* **TASK ITEM**
The required result is the number of lines below that hold the word "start", stated without anything else.

********************

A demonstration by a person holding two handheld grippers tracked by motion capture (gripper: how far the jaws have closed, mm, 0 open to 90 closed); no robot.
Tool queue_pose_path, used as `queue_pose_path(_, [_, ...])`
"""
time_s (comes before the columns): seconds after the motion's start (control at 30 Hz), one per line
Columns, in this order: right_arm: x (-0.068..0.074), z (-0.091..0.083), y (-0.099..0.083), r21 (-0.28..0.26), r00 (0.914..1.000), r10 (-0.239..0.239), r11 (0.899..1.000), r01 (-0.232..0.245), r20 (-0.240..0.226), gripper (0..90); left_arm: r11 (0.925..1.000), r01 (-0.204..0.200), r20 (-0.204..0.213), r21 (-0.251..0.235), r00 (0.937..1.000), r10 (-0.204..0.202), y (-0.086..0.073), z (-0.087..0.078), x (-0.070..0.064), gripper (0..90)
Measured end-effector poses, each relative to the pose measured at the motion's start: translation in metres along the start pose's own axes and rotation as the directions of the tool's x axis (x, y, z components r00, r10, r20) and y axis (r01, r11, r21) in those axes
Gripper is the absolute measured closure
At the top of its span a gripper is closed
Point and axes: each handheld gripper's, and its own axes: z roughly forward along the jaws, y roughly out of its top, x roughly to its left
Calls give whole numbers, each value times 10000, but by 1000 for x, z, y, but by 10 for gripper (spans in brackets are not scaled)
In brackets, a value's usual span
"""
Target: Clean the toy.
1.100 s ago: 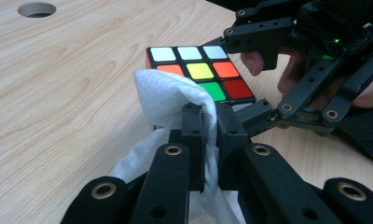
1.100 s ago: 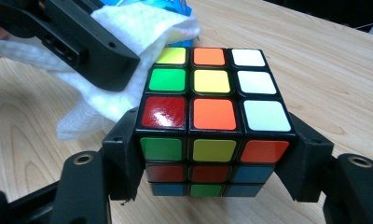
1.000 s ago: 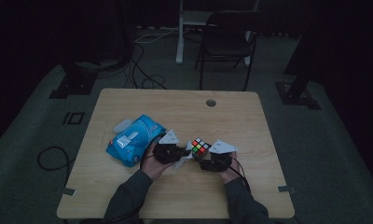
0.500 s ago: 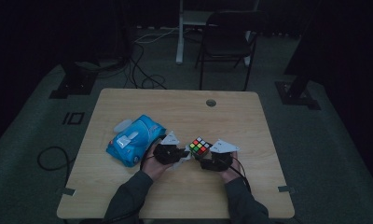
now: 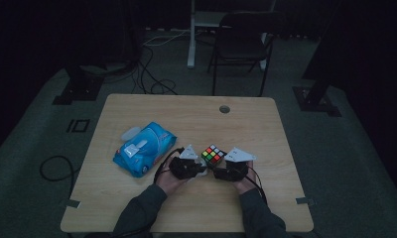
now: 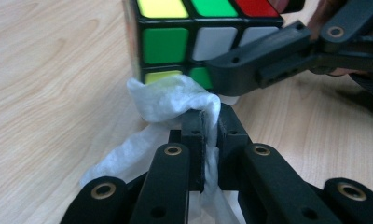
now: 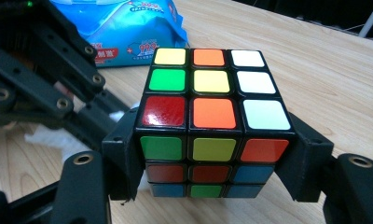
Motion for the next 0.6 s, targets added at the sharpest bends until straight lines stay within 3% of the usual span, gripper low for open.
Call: queue_pose_path(0.6, [-1, -1, 0, -121, 9999, 116, 9999, -115, 69, 342, 9981, -580, 647, 206, 9963, 565, 5, 18, -21, 856])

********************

* **RESPONSE TO THE EXERCISE**
2